Friday, December 3, 2010

An odd moment

My surviving Grandfather fought in World War II. There is not much to be gleaned from the bits and pieces of stories I have gleaned from a proud, private man, but I will say that there is a definite mystique about it, an almost automatic respect that has been ingrained for the greatest generation. This is a large part of why the original Medal of Honors worked so well: in the smallest of ways the player is stepping into the shoes of someone that fought in the last good war, if there can be such a thing. There was pride to be found there, and humility, all of which tempered the natural machismo that accompanies crushing ones enemies. The first few Medal of Honor games, along with the Call of Duty's that eventually surpassed them, were moving experiences. I am not a military man, nor do I come from a military family (my father enlisted to avoid the draft and ended up tending bar in Goose Bay, Canada. Not a bad way to not get shot in Vietnam). I've never even fired a god damn gun, much less killed a man who was intent on killing me. In spite of that the World War II setting just worked; it pulled at my sarcastic heart strings and kept me invested long after I had killed more Nazis than actually existed during the entire conflict.
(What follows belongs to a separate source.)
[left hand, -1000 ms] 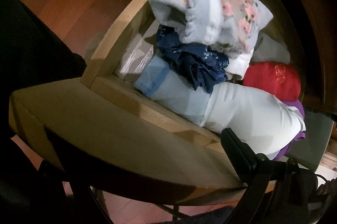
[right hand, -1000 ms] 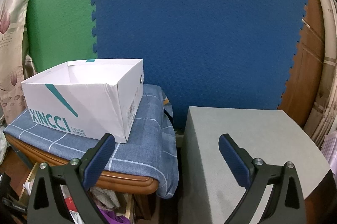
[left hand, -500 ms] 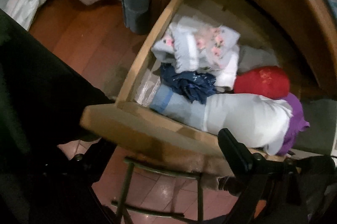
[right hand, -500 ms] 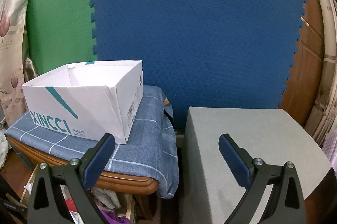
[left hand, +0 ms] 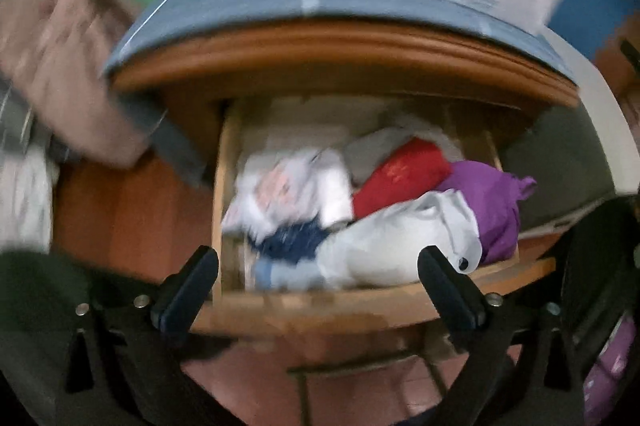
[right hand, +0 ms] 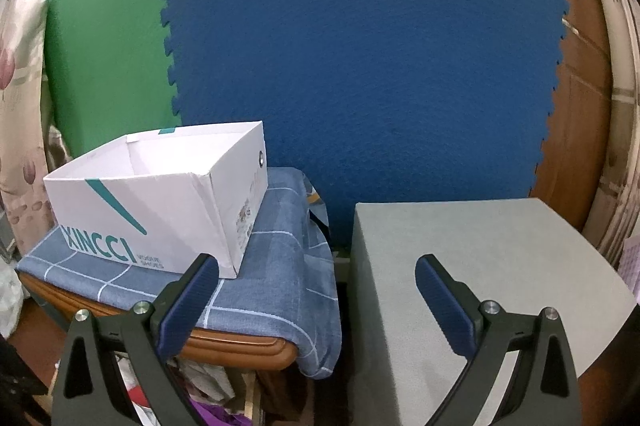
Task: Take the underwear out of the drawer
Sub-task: 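Pull the drawer further open and reach the left tool into it, then grasp the floral light-blue underwear with the left gripper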
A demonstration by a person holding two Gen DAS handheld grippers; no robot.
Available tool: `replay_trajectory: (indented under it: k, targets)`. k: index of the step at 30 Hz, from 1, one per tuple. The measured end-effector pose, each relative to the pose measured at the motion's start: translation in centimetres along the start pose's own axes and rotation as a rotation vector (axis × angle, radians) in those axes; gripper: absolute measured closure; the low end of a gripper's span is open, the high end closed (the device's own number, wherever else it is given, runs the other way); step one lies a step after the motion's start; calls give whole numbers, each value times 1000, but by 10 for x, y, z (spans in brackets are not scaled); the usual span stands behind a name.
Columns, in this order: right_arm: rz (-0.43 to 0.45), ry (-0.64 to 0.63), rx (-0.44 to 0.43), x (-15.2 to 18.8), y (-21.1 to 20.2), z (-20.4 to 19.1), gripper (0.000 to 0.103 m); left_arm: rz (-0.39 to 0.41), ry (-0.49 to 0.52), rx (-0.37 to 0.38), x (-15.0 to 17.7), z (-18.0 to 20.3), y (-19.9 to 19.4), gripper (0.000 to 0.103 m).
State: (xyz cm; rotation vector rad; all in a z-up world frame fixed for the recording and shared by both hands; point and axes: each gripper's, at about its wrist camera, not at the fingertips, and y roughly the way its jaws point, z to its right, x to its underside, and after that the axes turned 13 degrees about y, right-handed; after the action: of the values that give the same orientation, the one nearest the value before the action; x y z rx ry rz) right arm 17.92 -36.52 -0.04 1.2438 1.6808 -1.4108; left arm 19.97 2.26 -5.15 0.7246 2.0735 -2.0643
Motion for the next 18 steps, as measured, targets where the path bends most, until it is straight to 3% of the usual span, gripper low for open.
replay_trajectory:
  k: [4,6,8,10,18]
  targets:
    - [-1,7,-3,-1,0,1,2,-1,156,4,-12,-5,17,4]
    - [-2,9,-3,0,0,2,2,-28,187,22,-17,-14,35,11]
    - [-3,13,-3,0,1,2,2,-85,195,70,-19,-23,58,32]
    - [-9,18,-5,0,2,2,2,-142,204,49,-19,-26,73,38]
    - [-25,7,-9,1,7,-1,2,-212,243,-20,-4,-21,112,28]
This brings me to the new Medal of Honor, or CoDBLoPs, for that matter. Medal of Honor, as a game, does not hold a candle to even the last Call of Duty, stumbling on simple things like maintaining a solid frame rate and keeping me pointed in the right direction. I expected a bit more from it on the emotional side, but only because I remember the misplaced swelling in my chest that I felt when the music kicked up and I survived the final onslaught in the early Medal of Honors. It just wasn't there. It just doesn't work, and it certainly isn't for lack of trying. I am quite sure that there are men and women of equal or greater worth and fortitude that gave their lives in Afghanistan or Iraq as made the same sacrifice in France or Germany, but the difference is that I just don't care. Current military service has been so sickeningly glorified that the backlash observation is that it is just a career choice; a career choice that could get you killed, but still something that is done simply for a pay check. This is of course not true, but not nearly enough time has passed for all the bull shit to fade into obscurity and the simply service of men willing to die is left.

I mean no disrespect to people who choose to do this, but as a casual observer it simply doesn't work as fodder for interactive diversions. In this case time does not provide detachment, it provides a clouded perspective. There are probably all sorts of terrible things that soldiers did in WWII that have either been forgotten or just swept under the rug; current wars don't have that luxury. Medal of Honor tries to touch on this, with the blow hard general calling shots and getting people killed from the comfort of his cushioned Washington chair, but it still does not provide anywhere near the impact of liberating an overrun town on the outskirts of Paris.

It is probably very, very wrong to reduce events in when men die to how entertaining they are in simulation, but I make no apologies. This is the world in which we live, and when I can pretend to kill people in ever increasing detail the context in which I kill them becomes more and more important.